Open Lectures Autumn 2014
- Date: Nov 27, 2014
- Time: 03:00 PM - 04:30 PM (Local Time Germany)
- Speaker: Justus Uitermark (University of Amsterdam)
- Justus Uitermark is associate professor of sociology at the University of Amsterdam and the Gradus Hendriks professor of Community Development at Erasmus University Rotterdam.
- Location: MPI-MMG, Hermann-Föge-Weg 11, Göttingen
- Room: Library Hall
For more details please contact buethe(at)mmg.mpg.de.
This presentation analyzes the role of cities in driving or curbing immigrant rights movements in France, the Netherlands, and the United States. Drawing on a forthcoming book co-authored with Walter Nicholls, this presentation examines how geography is implicated in the emergence and decline of movements. It argues for a relational approach that examines how and why the networks constituting movements develop by tracing where they develop.
Immigrant rights movements, like all social movements, are composed of complex networks between many activists and stakeholders. Cities provide particularly conducive environments for the mechanisms through which these networks form, diversify, and expand. While many cities are generally concentrations of social movement activity, a select few cities become hubs and assume central roles in shaping the agenda, strategy, and discourses of geographically extensive and complex social movements. Amsterdam, Paris, and Los Angeles became hubs in their respective immigrant rights movements at various moments in time. The first question, then, is how cities become relational incubators and how the networks within urban hubs energize, drive, and direct social movements.

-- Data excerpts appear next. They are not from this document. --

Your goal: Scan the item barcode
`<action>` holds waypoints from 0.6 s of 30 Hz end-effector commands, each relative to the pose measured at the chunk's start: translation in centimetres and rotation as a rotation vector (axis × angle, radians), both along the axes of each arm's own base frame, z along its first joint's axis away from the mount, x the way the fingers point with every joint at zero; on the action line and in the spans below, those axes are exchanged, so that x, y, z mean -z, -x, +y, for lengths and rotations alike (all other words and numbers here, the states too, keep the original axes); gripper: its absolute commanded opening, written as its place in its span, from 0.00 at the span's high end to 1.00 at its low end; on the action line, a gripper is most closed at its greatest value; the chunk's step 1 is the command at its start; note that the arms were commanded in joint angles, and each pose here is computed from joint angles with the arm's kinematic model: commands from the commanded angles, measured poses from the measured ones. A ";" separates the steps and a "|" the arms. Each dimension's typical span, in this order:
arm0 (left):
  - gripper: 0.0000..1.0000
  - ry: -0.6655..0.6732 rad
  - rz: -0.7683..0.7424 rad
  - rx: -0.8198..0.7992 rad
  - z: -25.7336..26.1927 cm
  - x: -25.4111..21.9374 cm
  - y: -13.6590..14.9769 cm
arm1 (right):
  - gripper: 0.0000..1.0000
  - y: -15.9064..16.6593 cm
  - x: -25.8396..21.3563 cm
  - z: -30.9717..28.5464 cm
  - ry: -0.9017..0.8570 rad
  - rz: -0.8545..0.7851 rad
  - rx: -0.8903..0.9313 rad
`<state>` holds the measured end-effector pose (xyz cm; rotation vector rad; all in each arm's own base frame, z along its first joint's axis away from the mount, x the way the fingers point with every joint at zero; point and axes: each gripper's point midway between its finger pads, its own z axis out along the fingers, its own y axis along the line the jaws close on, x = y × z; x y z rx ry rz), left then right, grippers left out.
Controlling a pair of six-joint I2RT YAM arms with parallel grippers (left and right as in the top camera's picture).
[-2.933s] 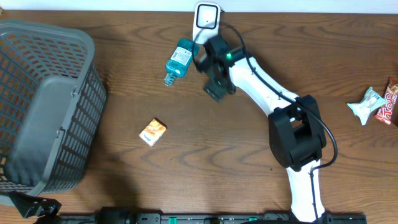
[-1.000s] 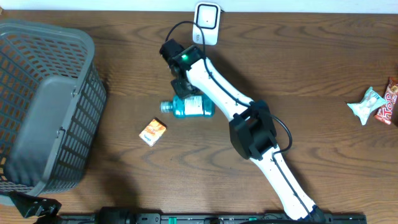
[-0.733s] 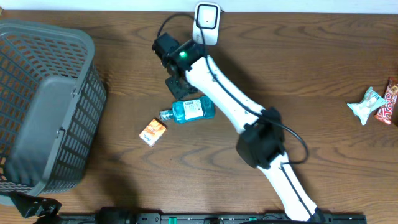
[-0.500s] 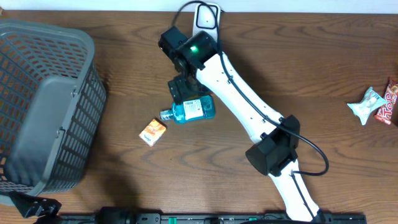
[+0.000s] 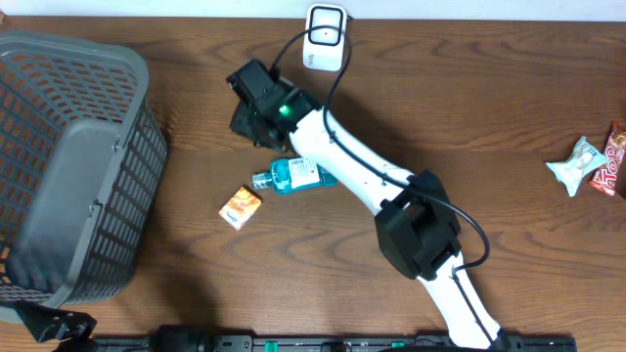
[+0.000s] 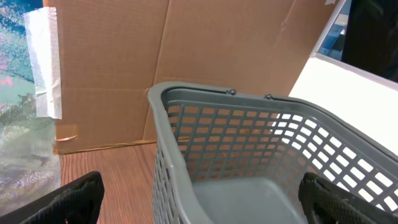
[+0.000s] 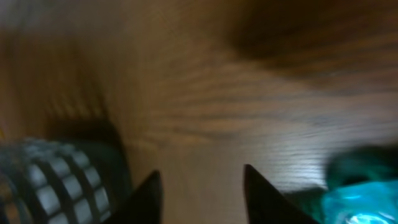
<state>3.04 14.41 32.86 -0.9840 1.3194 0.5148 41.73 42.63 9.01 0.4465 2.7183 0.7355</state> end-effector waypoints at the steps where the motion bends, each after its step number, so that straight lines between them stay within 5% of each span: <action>1: 0.00 0.004 -0.005 -0.017 0.1 0.1 0.2 | 0.72 3.0 3.3 -0.1 0.069 0.063 -0.117; 5: 0.00 0.004 -0.005 -0.017 0.1 0.1 0.1 | 0.76 5.2 5.6 -2.6 0.203 0.137 -0.109; 13: 0.00 0.004 -0.005 -0.017 0.1 0.1 0.2 | 0.81 11.3 7.0 -6.3 0.402 0.295 -0.403; 18: 0.00 0.004 -0.006 -0.017 0.1 0.1 0.2 | 0.88 12.1 7.0 -9.6 0.572 0.307 -0.500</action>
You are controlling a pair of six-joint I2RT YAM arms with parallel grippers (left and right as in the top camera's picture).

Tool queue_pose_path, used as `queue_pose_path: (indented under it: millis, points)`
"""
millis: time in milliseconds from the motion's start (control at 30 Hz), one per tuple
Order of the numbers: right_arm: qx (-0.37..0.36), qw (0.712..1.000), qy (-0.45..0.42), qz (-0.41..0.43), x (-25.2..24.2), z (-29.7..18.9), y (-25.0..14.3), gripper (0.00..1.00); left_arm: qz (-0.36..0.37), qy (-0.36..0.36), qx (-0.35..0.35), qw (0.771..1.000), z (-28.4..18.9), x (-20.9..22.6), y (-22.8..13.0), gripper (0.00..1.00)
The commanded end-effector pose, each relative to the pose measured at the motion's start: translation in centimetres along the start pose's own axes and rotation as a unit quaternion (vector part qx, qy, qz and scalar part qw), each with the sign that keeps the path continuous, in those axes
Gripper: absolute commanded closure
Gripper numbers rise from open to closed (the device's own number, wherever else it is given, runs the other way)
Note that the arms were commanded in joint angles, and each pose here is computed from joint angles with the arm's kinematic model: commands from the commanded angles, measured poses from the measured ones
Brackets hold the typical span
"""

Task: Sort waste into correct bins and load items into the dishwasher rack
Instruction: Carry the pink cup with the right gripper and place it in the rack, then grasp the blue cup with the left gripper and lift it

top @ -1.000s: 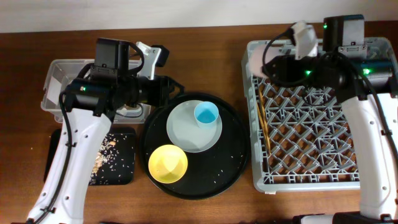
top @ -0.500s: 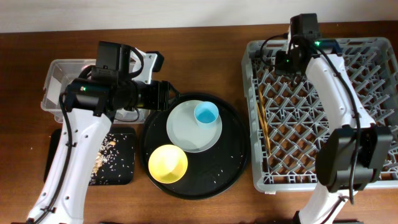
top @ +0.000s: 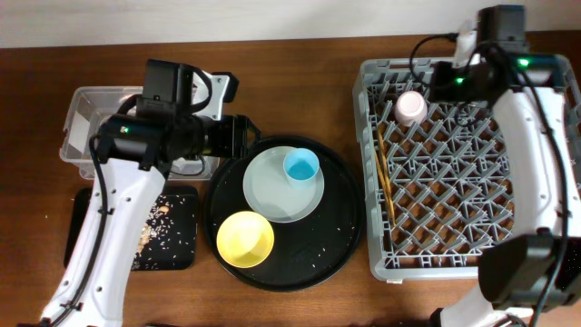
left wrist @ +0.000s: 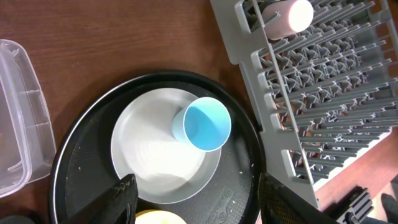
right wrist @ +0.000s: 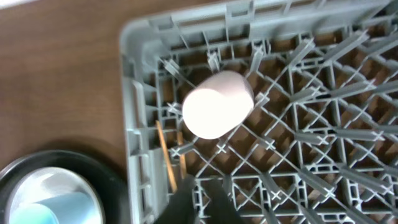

While cities may be hotbeds of social movement activity, they are not necessarily so. There are many reasons why the networks constituting movements erode, fall apart, or fail to develop in the first place. While there are a number of contingencies shaping movement networks, governments play a key role. Governments monitor grassroots organizations and develop techniques to incorporate them into governance networks while presenting them disincentives to organize autonomously from the government or against it. Rewiring the relational circuits of the grassroots is a key objective of governmental control. The second question is therefore how the capacities and relational strategies of governments impact grassroots organizations and movement networks.